|M.Sc Student||Am-Shalem Shay|
|Subject||Urban Intentional Communities and Correlation with Sense of|
Community in Disadvantaged Neighborhoods
The Case of Hadar Hacarmel, Haifa
|Department||Department of Architecture and Town Planning||Supervisors||ASSOCIATE PROF. Efrat Eizenberg|
|ASSOCIATE PROF. Pnina Plaut|
|Full Thesis text - in Hebrew|
This research investigates a unique phenomenon evolving in recent years in a number of Israeli urban areas that are characterized by underprivileged population - Intentional communities which motivated by idealistic goals and choose to live in and contribute to the geographic and social periphery.
Hadar Hacarmel neighborhood in the city of Haifa serves as the field of research due to the large number and varied intentional communities that chose to settle there. Both grassroots and institutional forces facilitated the process in which Hadar became attractive for those communities. The research methodology combines quantitative and qualitative approaches. An interviews and observations based ethnography was conducted to describe the nature and structure of organizing of the three major established intentional communities that are active in Hadar neighborhood. Questionnaires based survey was conducted among residents who are not members of intentional communities (N = 103). The survey used a common index- SCI-2 (Chavis, Le & Acosta, 2008), to examine the residents' sense of community as well as the quantity and nature their participation in activities offered by intentional communities.
The main research question deals with finding the relations between residents’ involvement with the intentional communities activities and sense of community among residents. The results suggest a positive and significant relations between participation or awareness to intentional communities' activities and sense of community among residents (α = 0.00 and α = 0.007).
These conclusions may strengthen the possibility of deploying intentional communities as a tool in the urban planner toolbox for bettering underprivileged neighborhoods. This work offers practical tools for characterizing and examining the integration and contribution of intentional communities.
The study reveals a number of observations about using SCI-2 in the Israeli context. In agreement with the literature, the findings confirm the connection between gender and sense of community. However, relations between sense of community and other demographic parameters that are common in the literature - residency seniority, ownership of residence, income level and Children living in household - were found insignificant.
The research points out an added value brought about mere by social activism and residency within the same area. The sense of partnership creates caring and ability to detect genuine needs and redress them on-the-spot. Formal and informal education is the most significant infrastructure for intentional communities intervention. The communities develop knowledge which is then disseminated to other intentional communities. In addition, the communities are helpful in voicing demands and claiming rights for residents who are limited in their capacity to do it for themselves.
Intentional communities intervention can be highly contributing to residents, but at the same time it may be accompanied by tensions.

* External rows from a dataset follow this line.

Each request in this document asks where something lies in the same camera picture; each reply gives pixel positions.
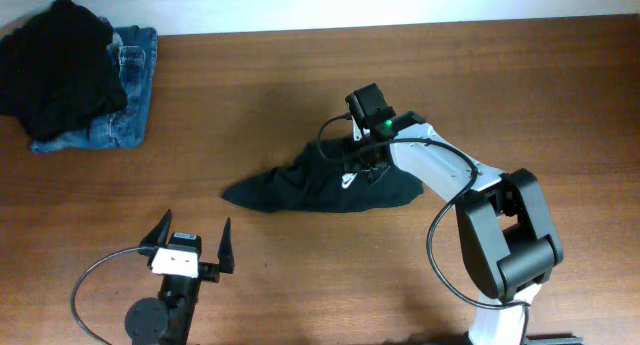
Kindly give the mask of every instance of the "garment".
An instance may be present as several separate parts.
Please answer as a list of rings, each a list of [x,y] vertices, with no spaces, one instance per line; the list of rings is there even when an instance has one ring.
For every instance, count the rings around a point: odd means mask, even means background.
[[[127,97],[105,52],[113,29],[71,0],[0,40],[0,114],[36,140],[85,128],[123,109]]]
[[[325,140],[324,153],[342,158],[350,153],[349,138]],[[424,192],[422,182],[395,166],[352,173],[359,164],[329,164],[307,144],[293,165],[248,178],[224,191],[225,200],[263,212],[302,210],[356,212],[410,203]]]
[[[34,141],[34,152],[66,147],[86,149],[134,148],[144,140],[151,105],[151,84],[158,58],[158,33],[137,26],[116,28],[106,52],[113,59],[126,92],[127,106],[101,115],[81,130],[66,132],[47,142]]]

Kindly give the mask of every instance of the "table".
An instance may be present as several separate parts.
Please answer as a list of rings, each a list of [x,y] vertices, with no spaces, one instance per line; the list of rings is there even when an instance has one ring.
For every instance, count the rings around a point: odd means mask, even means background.
[[[537,175],[565,248],[530,333],[587,343],[640,336],[640,23],[607,16],[165,36],[146,139],[135,150],[32,154],[0,119],[0,342],[91,344],[69,294],[91,263],[136,245],[167,208],[172,230],[215,258],[233,222],[236,273],[203,284],[191,344],[379,344],[462,333],[474,309],[426,259],[443,202],[354,214],[263,214],[222,200],[244,177],[290,162],[344,96],[376,82],[398,112],[506,171]],[[350,131],[343,122],[327,137]],[[435,239],[451,281],[477,290],[455,217]],[[126,344],[124,315],[161,278],[126,255],[84,283],[78,310]]]

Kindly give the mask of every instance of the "cable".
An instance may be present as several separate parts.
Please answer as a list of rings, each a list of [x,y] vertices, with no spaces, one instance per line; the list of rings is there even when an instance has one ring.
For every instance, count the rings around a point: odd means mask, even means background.
[[[440,279],[440,281],[444,284],[444,286],[447,289],[449,289],[449,291],[451,291],[460,300],[466,302],[467,304],[470,304],[470,305],[473,305],[475,307],[482,308],[482,309],[488,309],[488,310],[505,310],[505,309],[509,309],[509,308],[512,308],[512,307],[516,307],[516,306],[522,306],[523,313],[524,313],[524,327],[523,327],[523,330],[522,330],[522,337],[520,339],[520,344],[524,344],[524,341],[526,339],[527,326],[528,326],[528,322],[529,322],[529,307],[531,306],[531,304],[529,304],[526,301],[520,301],[520,300],[512,301],[512,302],[507,303],[507,304],[487,304],[487,303],[483,303],[483,302],[480,302],[480,301],[477,301],[477,300],[473,300],[470,297],[464,295],[458,289],[456,289],[456,287],[453,286],[453,284],[451,284],[449,282],[449,280],[447,280],[447,278],[444,276],[444,274],[440,270],[440,267],[436,263],[435,257],[433,256],[433,237],[435,235],[435,232],[436,232],[436,229],[438,227],[438,224],[440,223],[442,218],[447,214],[447,212],[453,207],[453,205],[462,196],[464,196],[464,194],[466,194],[467,191],[469,191],[473,187],[473,185],[476,182],[476,179],[478,178],[478,167],[473,163],[473,161],[465,153],[463,153],[462,151],[458,150],[454,146],[449,145],[449,144],[444,143],[444,142],[431,140],[429,138],[427,138],[427,139],[422,139],[422,138],[404,138],[404,139],[392,139],[392,140],[387,140],[387,141],[381,141],[381,142],[378,142],[378,143],[365,145],[365,146],[361,147],[360,149],[358,149],[357,151],[354,151],[354,152],[352,152],[350,154],[347,154],[341,160],[327,158],[324,155],[324,153],[322,152],[322,149],[320,147],[320,137],[322,135],[322,131],[331,122],[339,120],[339,119],[344,119],[344,118],[346,118],[345,115],[341,115],[341,116],[337,116],[337,117],[327,121],[322,126],[322,128],[320,128],[320,131],[318,132],[318,136],[316,138],[316,144],[318,146],[318,151],[320,152],[321,157],[323,159],[325,159],[326,161],[329,161],[329,162],[342,162],[342,161],[351,159],[353,157],[360,156],[364,152],[371,151],[371,150],[379,148],[379,147],[388,146],[388,145],[391,145],[391,144],[422,143],[422,144],[426,144],[426,145],[438,146],[438,147],[444,148],[444,149],[454,153],[459,158],[461,158],[465,163],[467,163],[467,165],[471,168],[471,178],[469,179],[469,182],[467,182],[467,184],[462,188],[462,190],[460,190],[451,200],[449,200],[444,205],[444,207],[442,207],[442,209],[438,212],[436,217],[431,222],[431,225],[429,226],[429,231],[427,233],[427,240],[426,240],[427,258],[429,259],[429,263],[431,264],[431,267],[433,268],[433,271],[436,273],[436,276],[438,277],[438,279]]]
[[[76,310],[76,295],[78,294],[78,289],[80,289],[80,285],[82,284],[84,279],[91,273],[91,271],[93,271],[93,269],[97,268],[102,263],[113,259],[116,256],[127,254],[127,253],[134,252],[134,251],[139,251],[139,250],[153,250],[153,249],[154,249],[153,246],[136,246],[136,247],[132,247],[132,248],[127,248],[127,249],[122,249],[120,251],[116,251],[116,252],[114,252],[112,254],[109,254],[109,255],[103,257],[102,259],[98,260],[95,264],[91,265],[91,267],[89,267],[80,276],[80,278],[78,278],[78,281],[76,281],[76,284],[73,286],[73,291],[71,292],[71,298],[70,298],[71,314],[73,315],[73,318],[76,320],[76,322],[78,323],[80,328],[82,330],[84,330],[84,332],[87,333],[87,335],[91,336],[97,342],[99,342],[99,343],[101,343],[103,345],[111,345],[111,343],[109,343],[107,340],[101,338],[100,336],[98,336],[98,334],[96,334],[93,331],[91,331],[91,329],[89,329],[89,327],[87,327],[87,325],[85,325],[85,323],[82,321],[82,319],[80,319],[80,315],[78,315],[78,311]]]

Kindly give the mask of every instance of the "white logo on cloth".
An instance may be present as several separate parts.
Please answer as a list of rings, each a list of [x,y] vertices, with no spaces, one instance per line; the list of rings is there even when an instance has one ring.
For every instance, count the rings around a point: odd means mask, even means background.
[[[342,175],[342,188],[346,189],[349,187],[349,185],[351,185],[351,183],[353,182],[353,180],[355,180],[356,178],[356,174],[353,173],[346,173],[344,175]]]

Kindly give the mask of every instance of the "folded cloth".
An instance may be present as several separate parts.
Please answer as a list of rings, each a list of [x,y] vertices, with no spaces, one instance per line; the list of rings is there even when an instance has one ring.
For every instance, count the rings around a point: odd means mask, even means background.
[[[112,35],[86,8],[53,2],[0,40],[0,114],[47,141],[123,109],[127,96],[105,52]]]
[[[51,152],[67,147],[85,149],[134,148],[144,140],[151,105],[151,83],[158,58],[158,33],[137,26],[116,28],[106,48],[119,71],[127,94],[127,106],[101,115],[88,128],[66,132],[51,141],[34,141],[33,152]]]
[[[349,138],[321,143],[330,158],[350,153]],[[274,168],[248,178],[224,191],[222,198],[249,209],[274,212],[302,210],[356,212],[410,203],[424,192],[422,182],[393,165],[349,172],[357,164],[330,164],[315,142],[307,144],[293,165]]]

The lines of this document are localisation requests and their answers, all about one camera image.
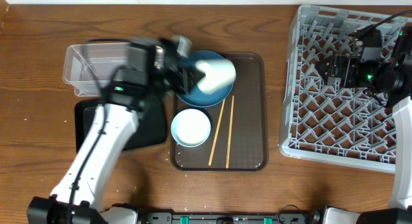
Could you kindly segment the left wooden chopstick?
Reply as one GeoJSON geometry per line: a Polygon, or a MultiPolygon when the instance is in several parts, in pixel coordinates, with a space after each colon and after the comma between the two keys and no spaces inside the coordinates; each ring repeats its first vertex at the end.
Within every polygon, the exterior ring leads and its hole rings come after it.
{"type": "Polygon", "coordinates": [[[220,109],[220,113],[219,113],[219,117],[218,117],[218,122],[216,124],[216,130],[215,130],[215,133],[214,133],[214,139],[213,139],[213,143],[212,143],[212,149],[211,149],[211,153],[210,153],[210,157],[209,157],[208,166],[212,165],[214,152],[215,152],[215,148],[216,148],[216,143],[217,143],[217,139],[218,139],[218,135],[219,135],[219,131],[220,131],[221,119],[222,119],[224,108],[225,108],[225,100],[226,99],[224,98],[222,103],[221,103],[221,109],[220,109]]]}

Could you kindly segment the black plastic bin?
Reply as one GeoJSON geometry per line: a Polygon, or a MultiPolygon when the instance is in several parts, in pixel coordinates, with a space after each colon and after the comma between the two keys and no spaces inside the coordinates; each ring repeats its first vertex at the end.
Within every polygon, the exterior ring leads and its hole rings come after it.
{"type": "MultiPolygon", "coordinates": [[[[146,104],[149,105],[149,109],[145,111],[143,119],[139,121],[138,129],[128,140],[123,151],[162,144],[167,138],[167,120],[164,104],[156,97],[150,97],[146,104]]],[[[89,132],[97,106],[98,99],[83,100],[75,105],[76,153],[80,150],[89,132]]]]}

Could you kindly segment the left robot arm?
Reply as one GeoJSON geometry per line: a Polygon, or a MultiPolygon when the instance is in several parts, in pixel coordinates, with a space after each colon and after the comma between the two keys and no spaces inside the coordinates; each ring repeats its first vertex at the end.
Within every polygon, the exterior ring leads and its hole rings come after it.
{"type": "Polygon", "coordinates": [[[72,165],[48,198],[33,197],[29,223],[138,223],[138,211],[127,205],[103,211],[103,195],[124,146],[149,109],[149,98],[188,93],[203,76],[179,64],[191,45],[182,35],[128,42],[126,63],[113,70],[107,86],[98,87],[100,104],[72,165]]]}

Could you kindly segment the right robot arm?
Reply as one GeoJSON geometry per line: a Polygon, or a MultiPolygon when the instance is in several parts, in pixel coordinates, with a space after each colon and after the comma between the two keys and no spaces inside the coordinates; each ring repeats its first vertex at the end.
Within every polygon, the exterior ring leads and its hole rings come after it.
{"type": "Polygon", "coordinates": [[[327,85],[340,79],[345,88],[366,88],[372,95],[385,93],[386,108],[395,121],[397,159],[389,207],[363,213],[329,207],[321,223],[411,223],[411,27],[401,28],[391,54],[392,63],[380,58],[382,43],[377,25],[357,32],[359,56],[332,55],[315,64],[327,85]]]}

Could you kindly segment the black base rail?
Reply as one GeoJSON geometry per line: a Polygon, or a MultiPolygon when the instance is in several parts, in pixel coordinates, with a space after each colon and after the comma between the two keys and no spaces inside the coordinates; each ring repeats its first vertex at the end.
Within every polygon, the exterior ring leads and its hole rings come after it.
{"type": "Polygon", "coordinates": [[[138,215],[138,224],[305,224],[303,214],[171,214],[149,212],[138,215]]]}

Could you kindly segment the white cup with green inside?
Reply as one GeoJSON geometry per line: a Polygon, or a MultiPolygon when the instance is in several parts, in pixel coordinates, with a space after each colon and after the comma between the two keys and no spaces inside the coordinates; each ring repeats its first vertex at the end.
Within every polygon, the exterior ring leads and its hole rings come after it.
{"type": "Polygon", "coordinates": [[[236,69],[227,59],[198,60],[195,67],[205,74],[197,83],[197,87],[204,94],[212,94],[234,83],[236,79],[236,69]]]}

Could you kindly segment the light blue small bowl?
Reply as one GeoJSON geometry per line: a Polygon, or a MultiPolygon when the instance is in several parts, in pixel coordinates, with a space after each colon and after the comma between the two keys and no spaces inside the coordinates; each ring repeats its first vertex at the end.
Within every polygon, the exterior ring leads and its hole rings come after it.
{"type": "Polygon", "coordinates": [[[177,144],[197,147],[204,143],[211,133],[211,121],[198,109],[179,112],[171,123],[171,134],[177,144]]]}

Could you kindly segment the dark brown serving tray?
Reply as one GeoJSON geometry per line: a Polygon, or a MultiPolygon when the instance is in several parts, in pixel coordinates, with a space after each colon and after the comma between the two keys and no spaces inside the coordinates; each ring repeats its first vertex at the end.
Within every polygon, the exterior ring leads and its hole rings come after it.
{"type": "Polygon", "coordinates": [[[182,171],[258,171],[268,162],[265,77],[262,58],[255,53],[219,53],[232,61],[236,69],[233,88],[225,98],[212,165],[208,166],[221,103],[210,107],[194,107],[174,97],[173,113],[198,109],[211,121],[208,139],[197,147],[184,147],[171,142],[171,163],[182,171]],[[225,168],[229,132],[230,107],[234,95],[234,116],[230,165],[225,168]]]}

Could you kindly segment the grey dishwasher rack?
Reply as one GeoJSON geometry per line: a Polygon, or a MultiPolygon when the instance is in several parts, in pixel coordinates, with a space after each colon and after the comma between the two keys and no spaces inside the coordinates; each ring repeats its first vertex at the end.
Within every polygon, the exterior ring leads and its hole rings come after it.
{"type": "Polygon", "coordinates": [[[363,89],[327,86],[315,63],[336,54],[351,55],[354,32],[370,24],[381,31],[381,58],[389,61],[408,17],[303,5],[289,29],[287,80],[279,149],[284,156],[393,173],[395,123],[383,104],[363,89]]]}

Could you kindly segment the clear plastic bin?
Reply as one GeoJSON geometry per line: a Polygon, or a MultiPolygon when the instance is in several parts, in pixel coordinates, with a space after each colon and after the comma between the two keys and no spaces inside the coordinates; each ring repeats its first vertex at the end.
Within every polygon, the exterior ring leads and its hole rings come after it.
{"type": "Polygon", "coordinates": [[[80,44],[71,45],[66,50],[63,70],[63,82],[74,87],[78,97],[97,97],[99,89],[94,78],[98,78],[101,87],[108,85],[114,70],[126,63],[127,43],[95,43],[82,51],[80,44]]]}

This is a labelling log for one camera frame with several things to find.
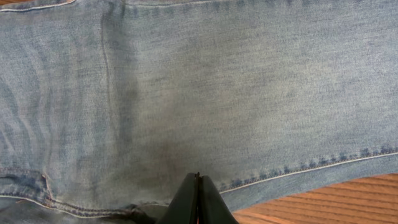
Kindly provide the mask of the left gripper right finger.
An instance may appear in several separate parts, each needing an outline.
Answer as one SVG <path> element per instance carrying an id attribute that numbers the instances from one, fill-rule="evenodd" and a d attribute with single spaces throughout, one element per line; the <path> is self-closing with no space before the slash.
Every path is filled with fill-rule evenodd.
<path id="1" fill-rule="evenodd" d="M 198 180 L 198 223 L 238 224 L 208 176 Z"/>

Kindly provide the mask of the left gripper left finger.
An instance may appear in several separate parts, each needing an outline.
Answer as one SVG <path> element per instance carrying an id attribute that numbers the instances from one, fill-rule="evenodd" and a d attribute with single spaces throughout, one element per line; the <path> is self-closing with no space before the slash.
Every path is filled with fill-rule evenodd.
<path id="1" fill-rule="evenodd" d="M 198 173 L 188 173 L 157 224 L 196 224 L 198 201 Z"/>

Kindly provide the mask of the light blue denim jeans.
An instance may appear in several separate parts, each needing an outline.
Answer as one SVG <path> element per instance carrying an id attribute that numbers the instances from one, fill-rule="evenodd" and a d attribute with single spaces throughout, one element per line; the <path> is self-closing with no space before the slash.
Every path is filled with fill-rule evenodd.
<path id="1" fill-rule="evenodd" d="M 147 223 L 397 171 L 396 1 L 1 6 L 1 222 Z"/>

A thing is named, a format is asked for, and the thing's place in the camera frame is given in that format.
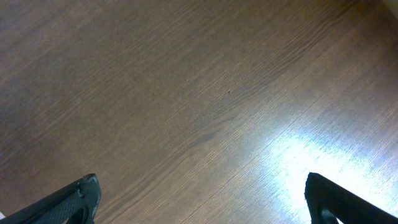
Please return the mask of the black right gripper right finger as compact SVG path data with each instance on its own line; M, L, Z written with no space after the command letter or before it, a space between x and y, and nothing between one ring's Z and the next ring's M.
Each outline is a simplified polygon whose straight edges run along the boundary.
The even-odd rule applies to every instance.
M397 217L317 173L308 174L305 199L312 224L397 224Z

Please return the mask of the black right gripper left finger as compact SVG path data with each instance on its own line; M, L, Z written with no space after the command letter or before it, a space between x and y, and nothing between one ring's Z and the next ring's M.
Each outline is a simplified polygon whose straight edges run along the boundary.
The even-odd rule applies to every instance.
M88 174L1 219L1 224L94 224L100 200L98 178L95 174Z

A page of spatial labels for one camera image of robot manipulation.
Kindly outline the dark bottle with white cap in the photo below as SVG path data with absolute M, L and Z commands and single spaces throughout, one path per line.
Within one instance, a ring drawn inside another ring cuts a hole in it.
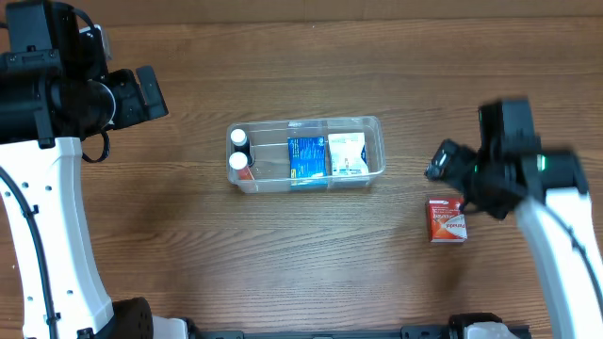
M 254 163 L 254 156 L 251 141 L 247 133 L 240 129 L 234 129 L 230 134 L 230 139 L 236 152 L 244 153 L 248 159 L 248 165 L 251 167 Z

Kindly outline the white bandage box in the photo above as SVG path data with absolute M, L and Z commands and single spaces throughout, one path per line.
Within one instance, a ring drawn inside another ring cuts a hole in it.
M 368 174 L 364 133 L 328 135 L 333 176 Z

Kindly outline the red Panadol box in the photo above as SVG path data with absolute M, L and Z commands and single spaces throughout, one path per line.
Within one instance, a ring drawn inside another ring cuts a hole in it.
M 459 197 L 430 198 L 426 202 L 428 236 L 432 243 L 464 243 L 467 238 L 466 221 Z

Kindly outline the orange tube with white cap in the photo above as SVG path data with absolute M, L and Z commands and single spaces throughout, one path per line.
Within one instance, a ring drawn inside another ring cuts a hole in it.
M 239 180 L 252 181 L 254 179 L 248 156 L 245 153 L 232 153 L 229 157 L 229 166 L 236 173 Z

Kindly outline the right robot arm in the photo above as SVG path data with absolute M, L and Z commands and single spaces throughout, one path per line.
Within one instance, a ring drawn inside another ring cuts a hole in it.
M 481 145 L 444 140 L 426 177 L 496 219 L 513 214 L 534 259 L 556 338 L 602 335 L 602 257 L 585 171 L 570 147 L 546 148 L 526 98 L 479 110 Z

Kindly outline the blue VapoDrops box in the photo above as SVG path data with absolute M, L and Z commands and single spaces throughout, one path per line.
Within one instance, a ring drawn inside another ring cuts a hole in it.
M 325 187 L 325 137 L 290 137 L 287 146 L 291 185 Z

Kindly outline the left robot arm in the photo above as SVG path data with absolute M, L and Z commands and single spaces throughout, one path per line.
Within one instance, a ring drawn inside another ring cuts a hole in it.
M 104 30 L 52 1 L 7 4 L 1 56 L 1 197 L 20 271 L 26 338 L 189 338 L 143 298 L 112 300 L 95 265 L 83 142 L 164 117 L 149 66 L 110 71 Z

Conflicts prominently evolve when intentional communities have a dominant ideology that is not in line with the worldview of the local residents. Members of intentional communities occasionally perceived as separatists and as promoting their own interests over those of the entire neighborhood. In addition, criticism on intentional communities as fueling gentrification process in the neighborhood is often voiced by residents as well as members of the communities themselves.